Records drawn from a dataset:
....................
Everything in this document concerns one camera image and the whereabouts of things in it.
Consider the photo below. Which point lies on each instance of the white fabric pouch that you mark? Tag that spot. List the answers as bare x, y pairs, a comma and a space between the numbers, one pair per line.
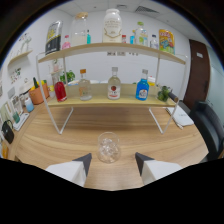
181, 117

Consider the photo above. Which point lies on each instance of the small pink bottle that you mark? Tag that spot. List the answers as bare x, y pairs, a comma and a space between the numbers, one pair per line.
66, 44

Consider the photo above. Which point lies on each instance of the white tray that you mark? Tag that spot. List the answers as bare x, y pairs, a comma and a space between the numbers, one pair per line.
22, 121

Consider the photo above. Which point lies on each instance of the wooden wall shelf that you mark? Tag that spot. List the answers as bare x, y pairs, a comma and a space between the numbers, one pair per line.
20, 57

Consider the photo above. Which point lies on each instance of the brown door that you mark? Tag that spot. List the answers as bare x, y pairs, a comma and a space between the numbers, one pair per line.
198, 73

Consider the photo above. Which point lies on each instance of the blue liquid bottle silver cap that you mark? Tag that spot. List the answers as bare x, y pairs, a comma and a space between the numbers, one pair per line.
142, 90

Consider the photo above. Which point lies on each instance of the clear glass with ice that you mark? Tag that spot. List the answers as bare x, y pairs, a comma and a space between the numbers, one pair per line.
108, 148

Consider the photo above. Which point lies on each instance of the small teal bottle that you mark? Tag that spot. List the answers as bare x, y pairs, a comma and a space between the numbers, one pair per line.
88, 38

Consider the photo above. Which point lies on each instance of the clear bottle with green cap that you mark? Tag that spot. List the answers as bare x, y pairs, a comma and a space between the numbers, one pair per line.
141, 36

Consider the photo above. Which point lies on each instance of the black kettle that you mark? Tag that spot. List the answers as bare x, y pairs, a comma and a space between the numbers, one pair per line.
8, 133

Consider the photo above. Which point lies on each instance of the red liquid glass bottle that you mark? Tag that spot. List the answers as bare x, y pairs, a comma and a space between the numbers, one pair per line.
60, 91

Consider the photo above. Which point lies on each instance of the black and yellow can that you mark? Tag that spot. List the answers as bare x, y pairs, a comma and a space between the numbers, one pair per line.
53, 38

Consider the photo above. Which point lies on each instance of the ceiling air vent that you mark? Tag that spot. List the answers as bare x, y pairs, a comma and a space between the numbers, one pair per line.
146, 9

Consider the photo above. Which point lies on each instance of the white figurine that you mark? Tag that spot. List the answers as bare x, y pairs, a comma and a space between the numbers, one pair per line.
25, 40

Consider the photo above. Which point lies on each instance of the green cup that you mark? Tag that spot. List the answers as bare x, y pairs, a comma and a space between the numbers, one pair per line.
16, 117

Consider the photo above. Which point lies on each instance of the green potted plant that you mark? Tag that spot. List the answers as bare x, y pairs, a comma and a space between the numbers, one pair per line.
68, 76

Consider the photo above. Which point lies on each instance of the glass jar of green limes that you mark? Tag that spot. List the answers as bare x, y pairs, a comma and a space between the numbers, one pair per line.
163, 94

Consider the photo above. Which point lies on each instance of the glass jar with wooden lid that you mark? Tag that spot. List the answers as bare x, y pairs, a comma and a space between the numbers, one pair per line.
79, 31

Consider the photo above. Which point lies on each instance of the yellow snack bag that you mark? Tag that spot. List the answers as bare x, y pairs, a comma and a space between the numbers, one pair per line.
166, 41

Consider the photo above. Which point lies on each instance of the white milk bottle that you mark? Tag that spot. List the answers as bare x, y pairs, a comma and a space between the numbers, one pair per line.
112, 28

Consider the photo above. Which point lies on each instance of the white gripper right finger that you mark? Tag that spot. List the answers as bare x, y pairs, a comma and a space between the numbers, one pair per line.
155, 169

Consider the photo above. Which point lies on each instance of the light blue bottle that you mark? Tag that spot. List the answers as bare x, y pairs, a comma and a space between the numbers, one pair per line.
29, 106

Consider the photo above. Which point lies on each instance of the small clear bottle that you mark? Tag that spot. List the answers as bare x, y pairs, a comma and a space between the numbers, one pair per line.
154, 42

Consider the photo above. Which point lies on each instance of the clear bottle with red label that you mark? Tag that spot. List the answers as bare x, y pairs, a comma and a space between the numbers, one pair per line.
114, 88

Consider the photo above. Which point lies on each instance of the white two-tier wooden shelf rack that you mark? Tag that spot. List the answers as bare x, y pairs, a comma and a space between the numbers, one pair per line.
110, 47

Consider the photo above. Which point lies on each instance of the dark muddler with wooden end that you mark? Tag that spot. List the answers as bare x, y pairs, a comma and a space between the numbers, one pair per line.
174, 97

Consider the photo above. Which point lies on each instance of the black chair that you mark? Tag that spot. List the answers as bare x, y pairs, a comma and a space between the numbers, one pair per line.
210, 126

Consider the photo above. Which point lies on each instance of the orange basket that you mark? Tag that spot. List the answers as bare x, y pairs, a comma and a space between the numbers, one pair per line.
38, 95

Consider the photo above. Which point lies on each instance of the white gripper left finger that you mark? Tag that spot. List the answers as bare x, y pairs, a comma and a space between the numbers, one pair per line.
73, 170

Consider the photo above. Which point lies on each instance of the small blue bottle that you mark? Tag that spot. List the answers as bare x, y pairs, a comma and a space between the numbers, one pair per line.
132, 39

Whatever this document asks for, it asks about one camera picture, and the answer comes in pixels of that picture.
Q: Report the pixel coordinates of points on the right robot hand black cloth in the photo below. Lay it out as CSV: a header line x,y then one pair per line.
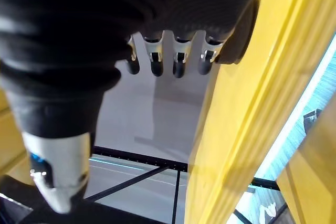
x,y
78,24

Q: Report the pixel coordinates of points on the yellow shelf board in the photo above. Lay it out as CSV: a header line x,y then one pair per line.
x,y
10,140

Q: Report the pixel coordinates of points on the wide yellow shelf beam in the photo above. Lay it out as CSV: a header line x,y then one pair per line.
x,y
236,134

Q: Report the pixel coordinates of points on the black perforated shelf frame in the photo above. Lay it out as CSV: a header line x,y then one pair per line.
x,y
147,159

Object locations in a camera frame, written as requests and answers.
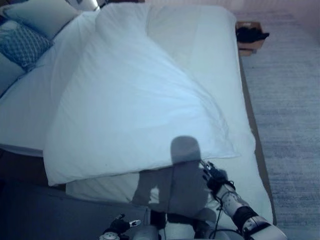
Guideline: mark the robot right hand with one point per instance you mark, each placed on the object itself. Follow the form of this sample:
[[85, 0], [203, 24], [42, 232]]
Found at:
[[215, 176]]

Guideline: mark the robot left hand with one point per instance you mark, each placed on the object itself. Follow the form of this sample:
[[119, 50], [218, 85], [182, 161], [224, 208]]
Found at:
[[118, 223]]

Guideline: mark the white duvet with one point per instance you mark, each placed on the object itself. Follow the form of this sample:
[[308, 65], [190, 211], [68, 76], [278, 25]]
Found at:
[[140, 100]]

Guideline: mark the robot left arm silver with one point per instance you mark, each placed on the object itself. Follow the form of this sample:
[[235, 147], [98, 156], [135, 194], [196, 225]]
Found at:
[[108, 236]]

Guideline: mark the robot torso silver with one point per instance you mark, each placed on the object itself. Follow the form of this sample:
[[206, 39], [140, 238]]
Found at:
[[175, 228]]

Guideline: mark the grey carpet rug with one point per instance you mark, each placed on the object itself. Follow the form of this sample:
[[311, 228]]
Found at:
[[290, 112]]

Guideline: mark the mattress with white sheet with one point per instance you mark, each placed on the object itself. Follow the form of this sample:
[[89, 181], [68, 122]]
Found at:
[[212, 45]]

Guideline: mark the cardboard box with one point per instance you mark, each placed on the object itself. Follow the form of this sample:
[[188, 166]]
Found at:
[[250, 46]]

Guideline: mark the black cloth item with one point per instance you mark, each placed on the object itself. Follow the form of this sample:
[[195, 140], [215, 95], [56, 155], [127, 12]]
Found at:
[[250, 34]]

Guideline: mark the plain white pillow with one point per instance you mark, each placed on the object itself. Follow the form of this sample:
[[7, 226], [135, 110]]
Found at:
[[8, 71], [40, 15]]

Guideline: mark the blue patterned cushion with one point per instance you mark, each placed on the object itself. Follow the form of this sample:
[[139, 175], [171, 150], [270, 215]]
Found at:
[[23, 43]]

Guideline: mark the silver white bedside object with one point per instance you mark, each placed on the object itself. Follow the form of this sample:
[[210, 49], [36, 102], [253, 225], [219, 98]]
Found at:
[[86, 3]]

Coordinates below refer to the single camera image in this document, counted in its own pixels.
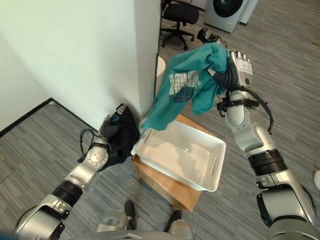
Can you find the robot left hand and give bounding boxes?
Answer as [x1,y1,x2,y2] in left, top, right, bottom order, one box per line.
[99,113,126,140]

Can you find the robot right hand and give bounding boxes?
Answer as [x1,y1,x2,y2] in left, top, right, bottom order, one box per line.
[209,50,253,91]

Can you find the black printed garment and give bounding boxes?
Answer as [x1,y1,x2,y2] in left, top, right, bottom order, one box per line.
[76,102,141,173]

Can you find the teal printed t-shirt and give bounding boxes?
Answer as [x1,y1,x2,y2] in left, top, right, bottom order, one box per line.
[140,42,229,131]

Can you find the white plastic laundry basket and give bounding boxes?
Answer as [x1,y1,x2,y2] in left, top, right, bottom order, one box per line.
[130,119,227,193]

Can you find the white washing machine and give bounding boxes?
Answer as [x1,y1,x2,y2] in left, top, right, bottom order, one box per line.
[203,0,249,34]

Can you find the white appliance cabinet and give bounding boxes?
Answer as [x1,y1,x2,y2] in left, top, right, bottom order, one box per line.
[238,0,260,26]

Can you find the black office chair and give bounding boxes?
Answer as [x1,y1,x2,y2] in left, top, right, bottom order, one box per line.
[159,0,207,51]

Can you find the brown cardboard box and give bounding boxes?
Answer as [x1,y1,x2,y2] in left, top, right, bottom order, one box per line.
[132,113,219,212]

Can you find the robot body and legs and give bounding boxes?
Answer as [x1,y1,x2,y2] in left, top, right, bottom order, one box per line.
[95,199,196,240]

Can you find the black device with cables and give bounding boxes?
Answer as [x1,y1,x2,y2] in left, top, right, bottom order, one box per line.
[196,28,227,48]

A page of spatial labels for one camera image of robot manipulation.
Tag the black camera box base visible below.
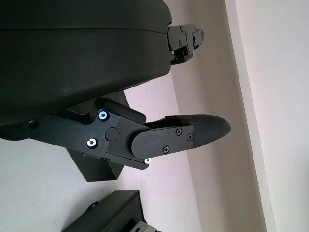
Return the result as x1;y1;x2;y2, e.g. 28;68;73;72
61;190;146;232

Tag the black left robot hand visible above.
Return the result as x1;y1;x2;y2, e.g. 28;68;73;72
0;0;231;171

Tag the black RealSense box lid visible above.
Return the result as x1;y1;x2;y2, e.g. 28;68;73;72
59;90;132;182

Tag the small silver depth camera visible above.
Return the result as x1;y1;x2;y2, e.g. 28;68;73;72
129;221;159;232

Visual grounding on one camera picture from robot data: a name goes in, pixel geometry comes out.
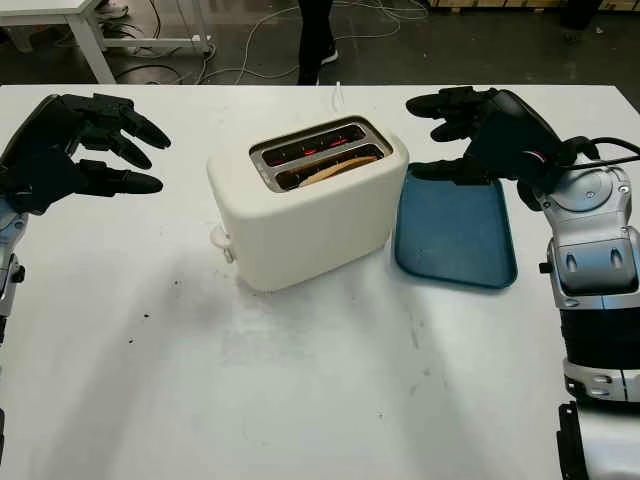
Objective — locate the person in black trousers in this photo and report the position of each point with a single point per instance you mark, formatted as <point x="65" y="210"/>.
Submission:
<point x="312" y="40"/>

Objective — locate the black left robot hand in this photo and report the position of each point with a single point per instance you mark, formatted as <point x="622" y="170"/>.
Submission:
<point x="40" y="130"/>

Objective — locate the cream two-slot toaster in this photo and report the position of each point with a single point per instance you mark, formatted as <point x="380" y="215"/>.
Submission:
<point x="300" y="235"/>

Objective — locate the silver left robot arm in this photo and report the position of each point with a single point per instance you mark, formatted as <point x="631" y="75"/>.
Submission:
<point x="7" y="235"/>

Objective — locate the toast slice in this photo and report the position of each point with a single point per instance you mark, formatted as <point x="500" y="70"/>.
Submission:
<point x="335" y="170"/>

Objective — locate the white sneaker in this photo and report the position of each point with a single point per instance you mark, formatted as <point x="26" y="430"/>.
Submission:
<point x="112" y="6"/>

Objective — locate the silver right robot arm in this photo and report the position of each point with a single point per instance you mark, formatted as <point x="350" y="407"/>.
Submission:
<point x="590" y="240"/>

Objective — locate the white desk frame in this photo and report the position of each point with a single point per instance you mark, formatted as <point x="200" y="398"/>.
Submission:
<point x="85" y="45"/>

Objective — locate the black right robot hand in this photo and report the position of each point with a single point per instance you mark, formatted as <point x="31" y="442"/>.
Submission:
<point x="520" y="112"/>

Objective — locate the blue plastic tray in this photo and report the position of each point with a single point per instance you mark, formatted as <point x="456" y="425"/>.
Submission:
<point x="455" y="230"/>

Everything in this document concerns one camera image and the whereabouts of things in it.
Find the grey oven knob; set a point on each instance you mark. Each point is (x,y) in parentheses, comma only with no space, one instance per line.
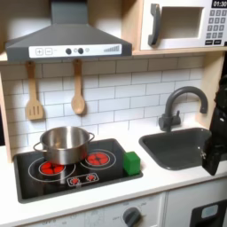
(131,217)

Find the grey range hood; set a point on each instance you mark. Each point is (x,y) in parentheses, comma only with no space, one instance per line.
(68,38)

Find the green block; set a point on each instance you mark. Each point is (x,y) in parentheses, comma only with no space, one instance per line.
(131,163)

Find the white toy microwave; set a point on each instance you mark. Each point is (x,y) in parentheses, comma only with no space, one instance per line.
(183,23)

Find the black dishwasher panel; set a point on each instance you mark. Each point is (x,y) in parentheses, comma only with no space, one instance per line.
(208,214)

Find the steel pot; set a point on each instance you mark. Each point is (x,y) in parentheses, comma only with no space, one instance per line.
(65,144)

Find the wooden slotted spatula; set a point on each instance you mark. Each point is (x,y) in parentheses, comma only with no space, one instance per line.
(33,97)

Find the black stove top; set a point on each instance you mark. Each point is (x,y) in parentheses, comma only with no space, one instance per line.
(74,174)

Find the dark grey tap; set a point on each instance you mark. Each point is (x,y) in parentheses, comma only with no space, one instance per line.
(180,106)

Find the dark grey sink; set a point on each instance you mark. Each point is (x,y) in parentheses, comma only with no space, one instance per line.
(177,147)

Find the wooden spoon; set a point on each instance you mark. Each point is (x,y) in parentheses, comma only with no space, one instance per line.
(78,94)

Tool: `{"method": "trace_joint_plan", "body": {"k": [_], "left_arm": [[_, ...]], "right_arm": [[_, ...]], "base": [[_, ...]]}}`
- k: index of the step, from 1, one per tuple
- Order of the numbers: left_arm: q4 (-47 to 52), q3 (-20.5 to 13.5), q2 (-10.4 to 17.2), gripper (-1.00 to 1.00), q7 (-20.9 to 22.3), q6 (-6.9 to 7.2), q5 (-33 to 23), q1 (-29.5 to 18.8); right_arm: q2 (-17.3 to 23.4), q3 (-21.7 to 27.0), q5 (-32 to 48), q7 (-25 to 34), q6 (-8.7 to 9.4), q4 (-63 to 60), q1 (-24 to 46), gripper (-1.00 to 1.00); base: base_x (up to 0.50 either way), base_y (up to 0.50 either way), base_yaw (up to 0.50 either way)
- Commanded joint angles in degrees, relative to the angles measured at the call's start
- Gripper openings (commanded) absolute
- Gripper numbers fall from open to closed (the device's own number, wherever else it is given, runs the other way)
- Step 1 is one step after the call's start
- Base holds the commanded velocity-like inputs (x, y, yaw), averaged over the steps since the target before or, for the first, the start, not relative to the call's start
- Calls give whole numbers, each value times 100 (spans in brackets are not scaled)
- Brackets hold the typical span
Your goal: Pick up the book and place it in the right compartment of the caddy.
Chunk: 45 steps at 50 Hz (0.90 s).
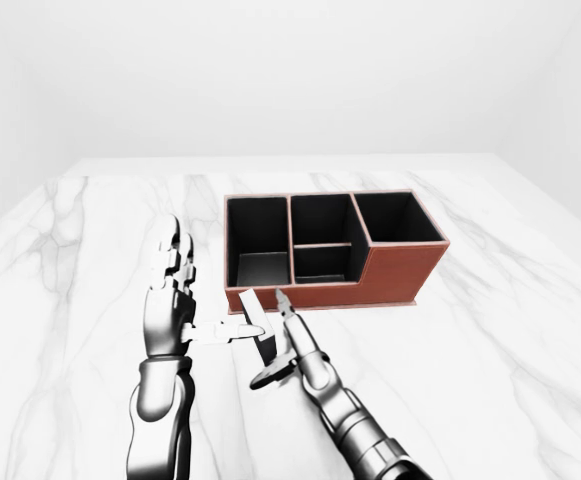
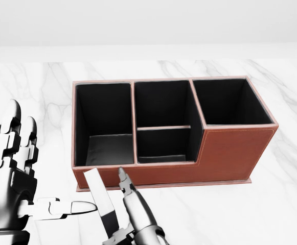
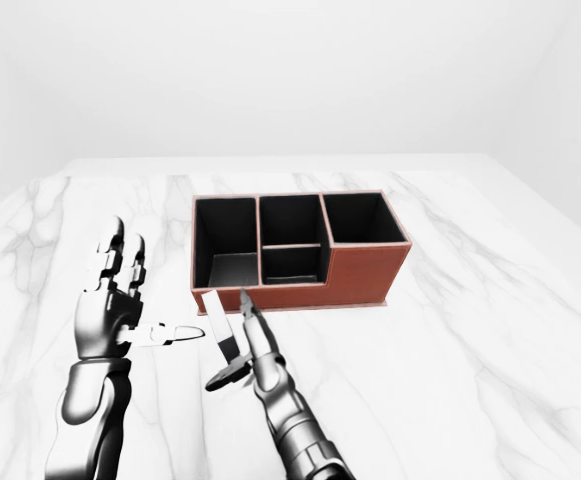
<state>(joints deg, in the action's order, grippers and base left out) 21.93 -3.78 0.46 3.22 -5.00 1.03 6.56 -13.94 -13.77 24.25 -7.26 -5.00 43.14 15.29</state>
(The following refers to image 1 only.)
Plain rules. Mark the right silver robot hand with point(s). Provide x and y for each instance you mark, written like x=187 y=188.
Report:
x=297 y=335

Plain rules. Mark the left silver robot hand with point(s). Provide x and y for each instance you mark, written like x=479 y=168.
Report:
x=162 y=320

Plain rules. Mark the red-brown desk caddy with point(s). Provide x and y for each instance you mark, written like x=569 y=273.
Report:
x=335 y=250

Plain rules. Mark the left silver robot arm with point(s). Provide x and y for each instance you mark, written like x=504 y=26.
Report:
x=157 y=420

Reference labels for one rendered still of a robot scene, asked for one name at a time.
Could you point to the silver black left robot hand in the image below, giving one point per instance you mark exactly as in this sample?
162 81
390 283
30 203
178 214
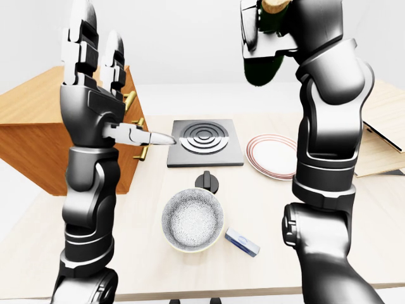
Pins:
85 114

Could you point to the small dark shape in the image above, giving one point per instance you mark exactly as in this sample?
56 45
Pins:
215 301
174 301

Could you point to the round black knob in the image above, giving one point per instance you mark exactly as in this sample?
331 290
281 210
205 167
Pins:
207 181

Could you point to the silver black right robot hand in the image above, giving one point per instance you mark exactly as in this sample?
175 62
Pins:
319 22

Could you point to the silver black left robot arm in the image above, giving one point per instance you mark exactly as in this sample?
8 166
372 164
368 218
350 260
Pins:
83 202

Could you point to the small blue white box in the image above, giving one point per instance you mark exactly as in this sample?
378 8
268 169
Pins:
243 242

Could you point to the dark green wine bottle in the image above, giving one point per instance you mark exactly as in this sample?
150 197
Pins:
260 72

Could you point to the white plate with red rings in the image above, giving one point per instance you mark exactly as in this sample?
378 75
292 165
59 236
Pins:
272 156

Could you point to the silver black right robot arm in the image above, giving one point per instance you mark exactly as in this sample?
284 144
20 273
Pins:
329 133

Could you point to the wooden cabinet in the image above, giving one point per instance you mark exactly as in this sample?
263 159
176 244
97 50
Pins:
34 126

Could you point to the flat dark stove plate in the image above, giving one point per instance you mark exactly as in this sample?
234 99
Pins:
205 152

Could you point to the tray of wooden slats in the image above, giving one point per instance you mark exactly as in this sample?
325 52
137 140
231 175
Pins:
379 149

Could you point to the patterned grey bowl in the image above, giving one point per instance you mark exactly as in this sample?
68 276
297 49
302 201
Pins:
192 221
....................
Action item: In the records above, find every line that contains the word "name" and copy it.

Answer to the problem:
Visual grounding on one camera picture from robot data: a name goes in, pixel geometry comes out.
Reference labels for one rendered still of a robot scene, asked for one name at a time.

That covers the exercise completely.